İNŞİKAK - 6 : Yâ eyyuhel insânu inneke kâdihun ilâ rabbike kedhan fe mulâkîh(mulâkîhı).
Ey insan! Muhakkak ki sen, Rabbine doğru (yola çıkarak) cehd ile (nefsinle) cihad edersin. Sonunda O'na mülâki olursun (ruhunu Allah'a ilka edersin, ulaştırırsın).

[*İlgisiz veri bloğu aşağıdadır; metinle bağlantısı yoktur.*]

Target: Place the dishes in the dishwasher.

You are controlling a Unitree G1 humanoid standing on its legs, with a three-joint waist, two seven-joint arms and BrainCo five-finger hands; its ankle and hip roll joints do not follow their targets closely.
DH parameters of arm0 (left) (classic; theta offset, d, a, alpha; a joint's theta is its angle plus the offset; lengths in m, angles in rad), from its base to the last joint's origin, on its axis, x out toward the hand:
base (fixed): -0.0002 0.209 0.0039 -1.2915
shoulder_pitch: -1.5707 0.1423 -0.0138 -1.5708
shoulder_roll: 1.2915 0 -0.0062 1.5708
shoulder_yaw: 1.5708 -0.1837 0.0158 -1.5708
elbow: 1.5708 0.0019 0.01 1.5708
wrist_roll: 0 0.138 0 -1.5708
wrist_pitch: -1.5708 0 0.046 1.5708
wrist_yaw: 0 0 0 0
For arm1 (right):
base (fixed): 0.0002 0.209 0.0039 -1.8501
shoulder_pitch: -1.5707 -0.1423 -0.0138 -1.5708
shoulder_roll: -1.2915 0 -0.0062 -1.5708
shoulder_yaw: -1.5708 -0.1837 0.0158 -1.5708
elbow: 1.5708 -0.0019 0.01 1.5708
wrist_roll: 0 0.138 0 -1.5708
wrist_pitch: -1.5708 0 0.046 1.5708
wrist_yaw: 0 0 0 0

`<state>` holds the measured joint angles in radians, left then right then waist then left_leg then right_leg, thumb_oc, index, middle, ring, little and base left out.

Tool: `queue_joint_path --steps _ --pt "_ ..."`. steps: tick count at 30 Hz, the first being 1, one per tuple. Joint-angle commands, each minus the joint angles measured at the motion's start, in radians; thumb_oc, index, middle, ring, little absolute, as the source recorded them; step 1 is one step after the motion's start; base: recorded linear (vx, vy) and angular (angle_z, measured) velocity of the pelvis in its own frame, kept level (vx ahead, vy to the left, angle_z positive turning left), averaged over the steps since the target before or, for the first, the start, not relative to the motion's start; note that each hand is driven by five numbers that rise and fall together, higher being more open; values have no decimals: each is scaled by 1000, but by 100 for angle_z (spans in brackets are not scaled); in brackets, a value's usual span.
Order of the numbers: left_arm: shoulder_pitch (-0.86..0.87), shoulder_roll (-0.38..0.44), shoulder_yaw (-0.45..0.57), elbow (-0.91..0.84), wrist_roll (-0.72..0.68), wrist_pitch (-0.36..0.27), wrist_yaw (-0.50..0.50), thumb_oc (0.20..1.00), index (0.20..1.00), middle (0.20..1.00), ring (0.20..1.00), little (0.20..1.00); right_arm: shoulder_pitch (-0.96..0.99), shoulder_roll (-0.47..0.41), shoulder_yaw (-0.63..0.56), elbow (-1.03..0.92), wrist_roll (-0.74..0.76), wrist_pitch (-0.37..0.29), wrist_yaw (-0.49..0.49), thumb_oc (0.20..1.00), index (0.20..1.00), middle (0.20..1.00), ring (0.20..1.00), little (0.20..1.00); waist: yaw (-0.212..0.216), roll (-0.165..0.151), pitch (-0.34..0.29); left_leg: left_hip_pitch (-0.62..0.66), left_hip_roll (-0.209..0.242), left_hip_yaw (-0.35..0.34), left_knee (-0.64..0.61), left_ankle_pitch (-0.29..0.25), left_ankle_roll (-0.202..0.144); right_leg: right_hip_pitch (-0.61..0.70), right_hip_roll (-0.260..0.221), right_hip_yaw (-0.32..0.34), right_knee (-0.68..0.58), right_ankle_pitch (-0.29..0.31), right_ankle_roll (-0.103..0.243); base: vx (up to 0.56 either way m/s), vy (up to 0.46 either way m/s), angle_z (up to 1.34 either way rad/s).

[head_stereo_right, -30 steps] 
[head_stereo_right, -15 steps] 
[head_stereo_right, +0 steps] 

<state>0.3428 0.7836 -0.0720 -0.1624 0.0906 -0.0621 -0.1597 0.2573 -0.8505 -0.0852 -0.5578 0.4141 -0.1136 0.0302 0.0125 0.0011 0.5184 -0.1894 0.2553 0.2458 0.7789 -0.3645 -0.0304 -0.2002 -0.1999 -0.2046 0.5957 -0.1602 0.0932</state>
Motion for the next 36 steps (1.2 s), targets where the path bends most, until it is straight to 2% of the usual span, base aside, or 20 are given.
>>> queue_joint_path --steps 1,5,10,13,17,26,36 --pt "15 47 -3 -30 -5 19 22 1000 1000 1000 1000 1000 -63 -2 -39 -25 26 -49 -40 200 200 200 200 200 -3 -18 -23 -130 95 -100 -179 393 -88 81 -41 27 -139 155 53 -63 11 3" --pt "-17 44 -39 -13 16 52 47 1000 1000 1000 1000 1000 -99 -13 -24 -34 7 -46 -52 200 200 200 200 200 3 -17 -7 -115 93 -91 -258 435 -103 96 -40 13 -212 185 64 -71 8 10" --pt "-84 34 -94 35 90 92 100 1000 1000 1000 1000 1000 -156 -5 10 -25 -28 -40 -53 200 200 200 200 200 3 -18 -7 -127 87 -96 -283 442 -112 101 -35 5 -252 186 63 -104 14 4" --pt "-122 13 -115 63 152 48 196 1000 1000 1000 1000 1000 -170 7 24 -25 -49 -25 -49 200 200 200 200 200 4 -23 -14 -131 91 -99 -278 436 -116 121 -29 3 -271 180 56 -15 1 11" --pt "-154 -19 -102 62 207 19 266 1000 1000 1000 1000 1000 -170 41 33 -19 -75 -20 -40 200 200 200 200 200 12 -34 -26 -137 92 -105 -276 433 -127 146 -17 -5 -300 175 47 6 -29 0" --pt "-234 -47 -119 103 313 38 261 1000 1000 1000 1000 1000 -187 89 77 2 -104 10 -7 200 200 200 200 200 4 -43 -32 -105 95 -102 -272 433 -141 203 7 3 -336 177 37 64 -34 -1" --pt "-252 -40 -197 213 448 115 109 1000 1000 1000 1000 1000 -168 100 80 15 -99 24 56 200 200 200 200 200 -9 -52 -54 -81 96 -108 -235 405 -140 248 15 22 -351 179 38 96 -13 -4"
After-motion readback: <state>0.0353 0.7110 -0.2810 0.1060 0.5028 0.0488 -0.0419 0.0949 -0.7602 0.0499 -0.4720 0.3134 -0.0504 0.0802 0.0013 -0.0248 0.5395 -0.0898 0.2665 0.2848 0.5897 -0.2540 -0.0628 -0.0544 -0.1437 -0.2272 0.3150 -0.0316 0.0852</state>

Hud/29 da Allah’uteala mülaki olmanın (Allah’a ulaşmanın,kavuşmanın) dünya hayatında olacağını ölümle veya kıyametten sonra olmayacağına acıklık getirmiştir.Cahil olan kavmin bunların dışında tutulduğunuda tefrik etmiştir.Ölümle birlikte herkesin rabbine döndürüleceğini kıyamette de herkesin o nun katında haşrolunacağını başka ayetlerde beyan buyurmuştur.O zaman bizim irademiz yoktur Allah döndürecek ve katında toplayacaktır.
Ankebut/5 te,bizim arzumuza göre Allah’ın kalbimizden gecenleri işitip bildiği için “bizi kendine ulaştıracağına söz veriyor.Ozamanı gercekleştireceğini buyuruyor.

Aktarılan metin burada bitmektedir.